Auch bei der Umsetzung gibt es Unsicherheiten. Nach Ansicht der Gewerkschaft der Polizei (GdP) sind die verschärften Kontrollen an den deutschen Grenzen und Zurückweisungen von Asylsuchenden nicht lange durchzuhalten. "Das schaffen wir nur, weil Dienstpläne umgestellt wurden, die Fortbildungen der Einheiten aktuell auf Eis liegen und derzeit der Abbau von Überstunden gestoppt ist", sagte der Vorsitzende der Bundespolizei in der GdP, Andreas Roßkopf, den Zeitungen der Funke Mediengruppe.
"Klar ist: Die intensiven Kontrollen kann die Polizei nur noch einige Wochen aufrechterhalten." Weit über 1.000 Bereitschaftspolizistinnen und Bereitschaftspolizisten seien seit Tagen im Grenzraum im Einsatz. Roßkopf stellte zugleich klar, dass die Polizeigewerkschaft hinter dem Bemühen der Politik stehe, die "irreguläre Migration nach Deutschland auch mit Grenzkontrollen durch die Bundespolizei zu reduzieren".
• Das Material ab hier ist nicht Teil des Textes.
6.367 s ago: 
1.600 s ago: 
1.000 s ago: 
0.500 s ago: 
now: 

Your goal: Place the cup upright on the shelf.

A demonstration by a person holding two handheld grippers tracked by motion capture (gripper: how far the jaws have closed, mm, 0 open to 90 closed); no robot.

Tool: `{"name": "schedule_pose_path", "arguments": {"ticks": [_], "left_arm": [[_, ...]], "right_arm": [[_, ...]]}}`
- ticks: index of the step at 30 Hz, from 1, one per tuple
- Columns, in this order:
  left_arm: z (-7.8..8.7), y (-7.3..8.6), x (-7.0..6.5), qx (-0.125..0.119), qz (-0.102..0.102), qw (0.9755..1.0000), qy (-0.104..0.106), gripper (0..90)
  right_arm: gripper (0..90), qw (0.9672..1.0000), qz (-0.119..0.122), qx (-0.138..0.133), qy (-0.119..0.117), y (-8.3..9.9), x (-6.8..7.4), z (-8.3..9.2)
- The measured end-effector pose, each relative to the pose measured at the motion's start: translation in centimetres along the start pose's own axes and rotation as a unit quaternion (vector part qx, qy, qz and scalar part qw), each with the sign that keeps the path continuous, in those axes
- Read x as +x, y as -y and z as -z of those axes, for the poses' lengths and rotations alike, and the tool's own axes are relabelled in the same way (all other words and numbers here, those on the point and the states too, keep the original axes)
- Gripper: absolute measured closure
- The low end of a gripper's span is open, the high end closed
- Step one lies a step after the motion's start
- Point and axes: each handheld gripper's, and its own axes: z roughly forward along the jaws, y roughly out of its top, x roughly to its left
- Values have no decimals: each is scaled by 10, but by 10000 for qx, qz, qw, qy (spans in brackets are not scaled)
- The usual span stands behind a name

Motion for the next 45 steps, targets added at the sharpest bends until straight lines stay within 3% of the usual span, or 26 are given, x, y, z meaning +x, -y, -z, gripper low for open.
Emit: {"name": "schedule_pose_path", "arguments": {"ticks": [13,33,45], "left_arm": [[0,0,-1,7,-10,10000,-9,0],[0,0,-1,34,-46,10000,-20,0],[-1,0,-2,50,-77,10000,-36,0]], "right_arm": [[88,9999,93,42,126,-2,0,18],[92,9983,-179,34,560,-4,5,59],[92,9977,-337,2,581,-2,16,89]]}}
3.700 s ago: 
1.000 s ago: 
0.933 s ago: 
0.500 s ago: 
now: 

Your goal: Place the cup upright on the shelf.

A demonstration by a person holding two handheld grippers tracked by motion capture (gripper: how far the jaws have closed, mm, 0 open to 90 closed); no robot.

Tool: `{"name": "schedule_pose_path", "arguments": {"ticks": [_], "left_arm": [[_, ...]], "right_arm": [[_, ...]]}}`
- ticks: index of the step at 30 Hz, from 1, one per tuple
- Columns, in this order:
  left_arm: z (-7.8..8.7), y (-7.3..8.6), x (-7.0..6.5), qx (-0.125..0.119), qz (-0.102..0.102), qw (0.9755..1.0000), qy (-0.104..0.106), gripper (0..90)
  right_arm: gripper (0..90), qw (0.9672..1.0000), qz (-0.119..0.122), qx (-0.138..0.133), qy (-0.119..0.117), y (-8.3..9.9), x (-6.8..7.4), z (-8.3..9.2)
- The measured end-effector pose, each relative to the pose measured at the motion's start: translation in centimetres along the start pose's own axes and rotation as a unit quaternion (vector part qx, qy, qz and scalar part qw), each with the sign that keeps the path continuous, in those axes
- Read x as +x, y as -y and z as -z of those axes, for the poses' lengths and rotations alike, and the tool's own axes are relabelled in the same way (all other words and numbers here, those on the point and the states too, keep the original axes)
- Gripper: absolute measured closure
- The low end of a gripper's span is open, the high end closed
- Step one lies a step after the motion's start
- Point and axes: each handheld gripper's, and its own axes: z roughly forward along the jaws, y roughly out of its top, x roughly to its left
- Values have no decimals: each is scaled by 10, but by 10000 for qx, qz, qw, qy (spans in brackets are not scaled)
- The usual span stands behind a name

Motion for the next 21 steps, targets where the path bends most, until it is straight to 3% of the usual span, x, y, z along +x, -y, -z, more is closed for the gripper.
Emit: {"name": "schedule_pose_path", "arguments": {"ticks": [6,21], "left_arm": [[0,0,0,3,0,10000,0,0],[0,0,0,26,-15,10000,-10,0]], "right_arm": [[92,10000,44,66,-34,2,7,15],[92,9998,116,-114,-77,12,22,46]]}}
SPD sieht Risiko für europäische Zusammenarbeit
Für den SPD-Innenexperten Lars Castellucci birgt der deutsche Weg jedoch auch Gefahren. Mit unabgestimmten Zurückweisungen gehe man etwa das Risiko ein, "dass unsere europäischen Nachbarn den gemeinsamen Kurs der Asylreform in Europa verlassen und auf nationale Maßnahmen setzen", sagte er den Funke-Zeitungen. In der Migration könne Deutschland aber "nur gemeinsam mit unseren Nachbarn erfolgreich sein".
Die Vizepräsidentin des Europaparlaments, Katarina Barley, sagte gestern, die Grenzkontrollen kämen in Brüssel "ganz, ganz schlecht" an. Die bisherigen Erfolge der Maßnahmen nannte die SPD-Politikerin "sehr überschaubar". Man dürfe nicht so tun, als könne man mit den Maßnahmen bereits das Problem lösen, so Barley. "Wir erwecken eine Erwartungshaltung bei den Bürgern, die man nicht erfüllen kann." Sie sprach sich stattdessen für sogenannte Schleierfahndungen aus, bei denen die Polizei verdeckte oder anlassunabhängige Personenkontrollen durchführen kann.
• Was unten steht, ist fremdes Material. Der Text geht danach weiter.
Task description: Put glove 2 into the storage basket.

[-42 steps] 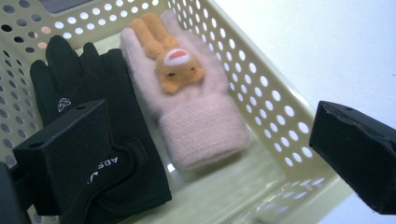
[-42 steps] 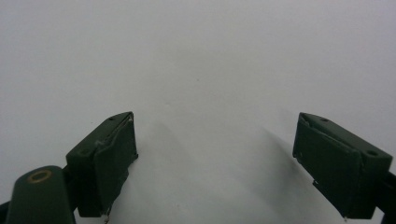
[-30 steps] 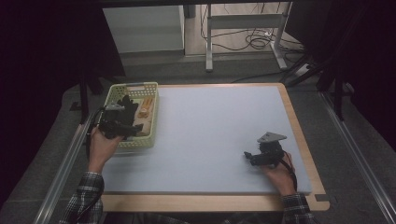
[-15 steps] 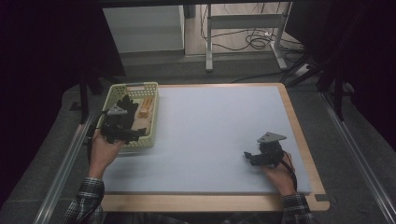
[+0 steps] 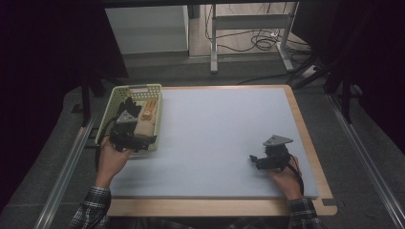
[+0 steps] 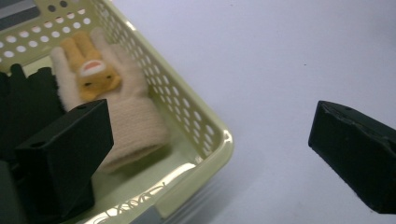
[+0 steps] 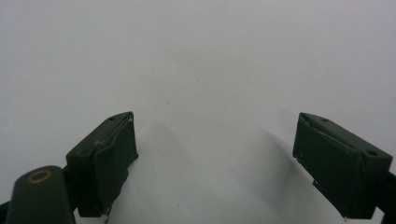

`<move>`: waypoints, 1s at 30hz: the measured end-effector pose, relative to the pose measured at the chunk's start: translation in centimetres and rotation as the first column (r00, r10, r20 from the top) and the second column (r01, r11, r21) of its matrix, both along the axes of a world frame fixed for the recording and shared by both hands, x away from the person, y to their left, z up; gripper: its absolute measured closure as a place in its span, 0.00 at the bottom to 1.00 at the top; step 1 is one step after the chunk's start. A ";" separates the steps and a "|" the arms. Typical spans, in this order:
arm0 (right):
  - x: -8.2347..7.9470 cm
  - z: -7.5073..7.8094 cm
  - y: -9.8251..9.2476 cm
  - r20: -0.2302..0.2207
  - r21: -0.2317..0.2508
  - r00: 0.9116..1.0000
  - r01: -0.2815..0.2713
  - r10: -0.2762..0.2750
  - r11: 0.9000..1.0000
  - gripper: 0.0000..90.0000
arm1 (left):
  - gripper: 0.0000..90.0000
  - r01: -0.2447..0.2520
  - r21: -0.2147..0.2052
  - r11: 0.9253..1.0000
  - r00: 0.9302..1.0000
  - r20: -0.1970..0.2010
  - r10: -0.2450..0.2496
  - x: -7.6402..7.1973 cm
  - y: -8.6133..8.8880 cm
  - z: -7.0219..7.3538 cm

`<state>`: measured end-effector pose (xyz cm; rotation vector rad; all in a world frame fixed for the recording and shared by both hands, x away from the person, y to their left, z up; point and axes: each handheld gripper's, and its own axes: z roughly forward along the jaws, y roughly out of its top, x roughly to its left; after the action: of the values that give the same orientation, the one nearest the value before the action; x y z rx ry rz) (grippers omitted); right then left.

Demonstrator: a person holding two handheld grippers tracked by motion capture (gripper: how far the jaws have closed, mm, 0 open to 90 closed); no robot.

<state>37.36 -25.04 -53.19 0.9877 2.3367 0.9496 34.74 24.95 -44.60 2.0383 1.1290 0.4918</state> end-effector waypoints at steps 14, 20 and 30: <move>0.0 0.0 0.0 0.001 0.000 1.000 -0.001 0.001 1.000 0.15 | 0.00 0.059 -0.022 0.998 0.998 0.015 -0.059 -0.9 -2.2 -0.5; 0.0 0.0 0.0 0.002 0.000 1.000 0.000 0.000 1.000 0.14 | 0.00 0.094 -0.024 0.995 0.995 0.022 -0.093 -1.2 -3.4 -0.8; 0.0 0.0 0.0 0.004 -0.001 1.000 0.000 0.000 1.000 0.14 | 0.00 0.158 -0.032 0.987 0.987 0.039 -0.156 -1.9 -6.0 -1.3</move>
<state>37.33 -25.01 -53.19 0.9850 2.3334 0.9495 32.84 18.98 -45.88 2.0594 0.9401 0.4251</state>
Union verteidigt schärfere Kontrollen
Grünen-Parlamentsgeschäftsführerin Irene Mihalic warnte vor einer sich zuspitzenden Belastung für die Bundespolizei: "Wenn das noch zwei bis drei Wochen gut geht, dann geht es lange gut", so Mihalic bei RTL/ntv. Sie verwies auf Zwölf-Stunden-Dienste und gestrichene Fortbildungen für die Beamtinnen und Beamten. Diese seien bereits an der Belastungsgrenze angelangt.
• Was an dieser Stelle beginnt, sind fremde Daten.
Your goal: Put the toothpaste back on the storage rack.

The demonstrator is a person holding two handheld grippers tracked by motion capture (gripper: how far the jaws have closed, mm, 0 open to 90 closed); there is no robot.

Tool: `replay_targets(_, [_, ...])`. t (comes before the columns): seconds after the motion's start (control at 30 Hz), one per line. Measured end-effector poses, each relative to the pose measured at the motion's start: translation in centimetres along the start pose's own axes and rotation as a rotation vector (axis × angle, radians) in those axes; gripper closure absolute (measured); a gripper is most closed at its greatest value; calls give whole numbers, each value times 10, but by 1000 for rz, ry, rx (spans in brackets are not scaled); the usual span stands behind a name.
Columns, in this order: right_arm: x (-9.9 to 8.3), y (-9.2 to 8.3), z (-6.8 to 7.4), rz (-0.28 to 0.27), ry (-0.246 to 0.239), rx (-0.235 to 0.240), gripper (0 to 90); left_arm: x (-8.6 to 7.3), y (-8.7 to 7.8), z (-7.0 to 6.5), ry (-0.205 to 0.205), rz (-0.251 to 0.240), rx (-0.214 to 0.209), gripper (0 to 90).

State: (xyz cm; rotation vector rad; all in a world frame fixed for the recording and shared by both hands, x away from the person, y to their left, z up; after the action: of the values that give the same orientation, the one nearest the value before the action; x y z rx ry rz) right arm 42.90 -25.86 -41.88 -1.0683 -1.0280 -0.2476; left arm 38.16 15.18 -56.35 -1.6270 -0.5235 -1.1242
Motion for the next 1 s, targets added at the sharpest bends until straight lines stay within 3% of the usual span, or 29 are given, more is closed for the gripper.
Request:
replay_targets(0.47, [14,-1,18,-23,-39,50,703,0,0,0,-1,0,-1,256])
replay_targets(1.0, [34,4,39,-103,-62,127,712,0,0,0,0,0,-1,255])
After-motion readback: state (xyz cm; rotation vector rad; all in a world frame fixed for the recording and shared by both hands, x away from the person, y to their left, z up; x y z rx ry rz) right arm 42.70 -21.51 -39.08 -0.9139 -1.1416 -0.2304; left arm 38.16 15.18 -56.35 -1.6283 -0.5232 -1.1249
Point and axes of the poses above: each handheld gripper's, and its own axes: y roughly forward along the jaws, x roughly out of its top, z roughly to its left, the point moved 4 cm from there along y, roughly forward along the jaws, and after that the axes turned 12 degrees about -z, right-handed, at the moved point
Der innenpolitische Sprecher der Unionsfraktion im Bundestag, Alexander Throm, wies Kritik an den Maßnahmen zurück und sagte, die Grenzkontrollen zeigten bereits Wirkung. "Deutschland ist nicht mehr der Magnet für Migration in Europa. Ein solches Signal einer restriktiveren Migrationspolitik in Deutschland haben sich unsere europäischen Nachbarn seit vielen Jahren erhofft", sagte der CDU-Politiker den Funke-Zeitungen. Die Zusammenarbeit an der Grenze funktioniere "weitestgehend reibungslos".